● **Exercise prompt**
Copy out the first line of the listing and every line after it, exactly, until you have copied the line containing "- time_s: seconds".

● **Available data**
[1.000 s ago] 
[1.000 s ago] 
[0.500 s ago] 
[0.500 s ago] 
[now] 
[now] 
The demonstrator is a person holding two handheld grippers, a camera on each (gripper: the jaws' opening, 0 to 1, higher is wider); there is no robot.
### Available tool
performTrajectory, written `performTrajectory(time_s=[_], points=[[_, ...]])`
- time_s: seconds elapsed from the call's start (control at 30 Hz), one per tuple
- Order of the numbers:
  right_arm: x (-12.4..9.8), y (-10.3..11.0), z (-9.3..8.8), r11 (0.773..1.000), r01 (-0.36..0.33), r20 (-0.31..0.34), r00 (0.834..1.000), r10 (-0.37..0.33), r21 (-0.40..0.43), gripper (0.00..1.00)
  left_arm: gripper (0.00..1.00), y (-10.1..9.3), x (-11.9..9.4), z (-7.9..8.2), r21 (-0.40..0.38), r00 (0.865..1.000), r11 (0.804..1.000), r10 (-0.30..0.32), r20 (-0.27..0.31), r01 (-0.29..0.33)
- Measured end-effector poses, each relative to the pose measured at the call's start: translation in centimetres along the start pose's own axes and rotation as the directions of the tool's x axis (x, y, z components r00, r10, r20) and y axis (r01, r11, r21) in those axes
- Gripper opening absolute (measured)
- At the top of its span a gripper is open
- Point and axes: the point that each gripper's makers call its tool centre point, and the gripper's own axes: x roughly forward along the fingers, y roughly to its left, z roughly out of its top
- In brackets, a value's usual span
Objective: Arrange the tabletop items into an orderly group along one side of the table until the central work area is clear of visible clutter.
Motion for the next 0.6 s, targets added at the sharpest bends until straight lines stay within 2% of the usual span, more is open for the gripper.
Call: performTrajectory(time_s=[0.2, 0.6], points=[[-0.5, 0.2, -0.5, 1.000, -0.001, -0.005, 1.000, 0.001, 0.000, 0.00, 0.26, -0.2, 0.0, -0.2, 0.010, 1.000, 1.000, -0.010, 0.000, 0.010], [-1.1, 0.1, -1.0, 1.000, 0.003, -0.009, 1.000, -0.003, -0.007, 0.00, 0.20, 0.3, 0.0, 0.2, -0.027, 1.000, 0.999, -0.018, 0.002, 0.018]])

● **Your solution**
[1.000 s ago] 
[1.000 s ago] 
[0.500 s ago] 
[0.500 s ago] 
[now] 
[now] 
The demonstrator is a person holding two handheld grippers, a camera on each (gripper: the jaws' opening, 0 to 1, higher is wider); there is no robot.
### Available tool
performTrajectory, written `performTrajectory(time_s=[_], points=[[_, ...]])`
- time_s: seconds elapsed from the call's start (control at 30 Hz), one per tuple

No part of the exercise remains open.